PAHO/WHO has supported the two-year program with technical cooperation.
Washington, D.C., 22 September 2015 (PAHO/WHO) — A groundbreaking effort by Brazil to expand access to health care has reached an estimated 63 million people in historically underserved communities since it was launched two years ago with support from the Pan American Health Organization/World Health Organization (PAHO/WHO).
The program, known as "Mais Médicos" ("More Doctors"), has deployed over 18,000 Brazilian and foreign healthcare professionals to more than 4,000 municipalities, most of them socioeconomically vulnerable areas in remote zones, on the outskirts of cities, or in Brazil's 34 special indigenous health districts. Nearly two-thirds of the participating health professionals are Cuban nationals who joined the program through a technical cooperation project between PAHO/WHO and the Ministries of Health of Brazil and Cuba.
"This is a country that has put words into action," said Joaquín Molina, PAHO/WHO representative in Brazil. "Brazil has committed itself to providing universal access to health, and over the past two years has come very close to making it a reality."
Brazil's constitution explicitly endorses the right to health, and its Unified Health System provides healthcare services free of charge to everyone. However, the country's large population, vast territory and complex geography have made it difficult to meet the needs of all its inhabitants, especially in vulnerable and remote communities.
The ""Mais Médicos" program has addressed these challenges by increasing the availability of medical training in Brazil's national universities, improving incentives for health professionals to work in underserved areas, and recruiting medical professionals from outside the country when such incentives have failed to attract sufficient numbers of Brazilians.
When the program began in 2013, Brazil attempted to recruit primary care physicians to serve in communities throughout the country, including 701 municipalities that at the time had no medical doctor at all. Thousands of new posts were created and opened to both Brazilian and foreign doctors. At first, however, Brazilians were slow to accept posts in the underserved communities, and the 701 without doctors remained so.
Over the next two years, thousands of foreign doctors and healthcare workers, most of them from Cuba, joined the program. PAHO/WHO's country office provides logistical and administrative support for the training of the new doctors, monitoring and evaluation, and compilation and dissemination of lessons learned to countries throughout the Region of the Americas.
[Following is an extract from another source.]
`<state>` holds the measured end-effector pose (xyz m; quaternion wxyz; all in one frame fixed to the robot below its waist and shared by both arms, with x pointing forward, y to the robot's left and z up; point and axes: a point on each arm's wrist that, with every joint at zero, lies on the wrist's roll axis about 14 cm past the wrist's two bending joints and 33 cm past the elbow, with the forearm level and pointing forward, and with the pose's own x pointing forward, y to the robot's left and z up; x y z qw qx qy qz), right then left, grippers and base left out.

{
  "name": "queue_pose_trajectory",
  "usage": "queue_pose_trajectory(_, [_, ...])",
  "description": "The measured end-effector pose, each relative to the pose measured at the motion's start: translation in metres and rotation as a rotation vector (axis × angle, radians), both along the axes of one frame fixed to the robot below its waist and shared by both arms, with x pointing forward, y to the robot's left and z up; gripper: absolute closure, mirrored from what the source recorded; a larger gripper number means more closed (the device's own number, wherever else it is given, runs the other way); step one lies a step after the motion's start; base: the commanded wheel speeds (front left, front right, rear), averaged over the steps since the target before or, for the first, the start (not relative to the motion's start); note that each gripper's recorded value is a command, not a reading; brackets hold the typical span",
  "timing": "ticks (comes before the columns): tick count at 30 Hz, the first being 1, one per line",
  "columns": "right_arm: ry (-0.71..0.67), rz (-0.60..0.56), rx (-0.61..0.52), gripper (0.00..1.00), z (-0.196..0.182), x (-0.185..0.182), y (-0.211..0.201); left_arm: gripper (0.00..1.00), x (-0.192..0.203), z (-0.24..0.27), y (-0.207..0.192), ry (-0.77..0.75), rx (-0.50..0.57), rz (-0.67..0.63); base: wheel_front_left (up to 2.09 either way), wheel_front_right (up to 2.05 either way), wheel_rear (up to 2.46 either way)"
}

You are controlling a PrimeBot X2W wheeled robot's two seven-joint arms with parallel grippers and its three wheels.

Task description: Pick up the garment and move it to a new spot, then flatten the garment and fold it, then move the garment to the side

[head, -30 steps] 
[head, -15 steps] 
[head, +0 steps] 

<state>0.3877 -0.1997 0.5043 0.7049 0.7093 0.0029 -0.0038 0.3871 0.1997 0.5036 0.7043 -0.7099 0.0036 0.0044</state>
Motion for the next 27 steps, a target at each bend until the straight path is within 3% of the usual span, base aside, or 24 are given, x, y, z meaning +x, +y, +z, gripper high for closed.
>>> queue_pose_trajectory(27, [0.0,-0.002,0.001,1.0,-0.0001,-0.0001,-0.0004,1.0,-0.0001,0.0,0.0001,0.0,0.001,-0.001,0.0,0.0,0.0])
In a second phase of the program, launched earlier this year, Brazilian nationals filled nearly 4,200 newly created positions. As of mid-2015, some 5,300 Brazilians were working in "Mais Médicos" along with over 11,400 Cubans and more than 1,500 nationals of other countries. As a result of the program, today not a single Brazilian municipality is without a primary care doctor, according to Minister of Health of Brazil Arthur Chioro.
"Twenty-seven years after the creation of the Unified Health System, we have finally guaranteed the right to basic health care for all Brazilians," said Dr. Chioro.
Two independent bodies—the Federal University of Minas Gerais and the Court of Audit of the Federation—have carried out evaluations of "Mais Médicos", both reporting favorable results. One found that 94% of users reported satisfaction with the performance of participating doctors, and 86% reported that quality of care has improved under the program. The other found that wait times in clinics had declined 89% under the program, despite an increase of 33% in the average number of visits each month, and the number of doctor home visits had increased by 32%.
To further scale up its domestic health workforce, Brazil is now in the process of increasing medical school enrollment by 11,500 students and creating 12,400 new residency positions for specialists. The country has also invested some 5.6 billion reales (nearly US$ 1.8 billion) in health infrastructure.
"These are admirable efforts that set an example for other countries and other regions that aspire to provide universal access to health and universal health coverage," said PAHO/WHO Representative Joaquin Molina. "Advancing toward universal health requires commitment, investment and innovation, but Brazil is showing that it can be done."
PAHO, founded in 1902, is the oldest international public health organization in the world. It works with its member countries to improve the health and the quality of life of the people of the Americas. It also serves as the Regional Office for the Americas of WHO.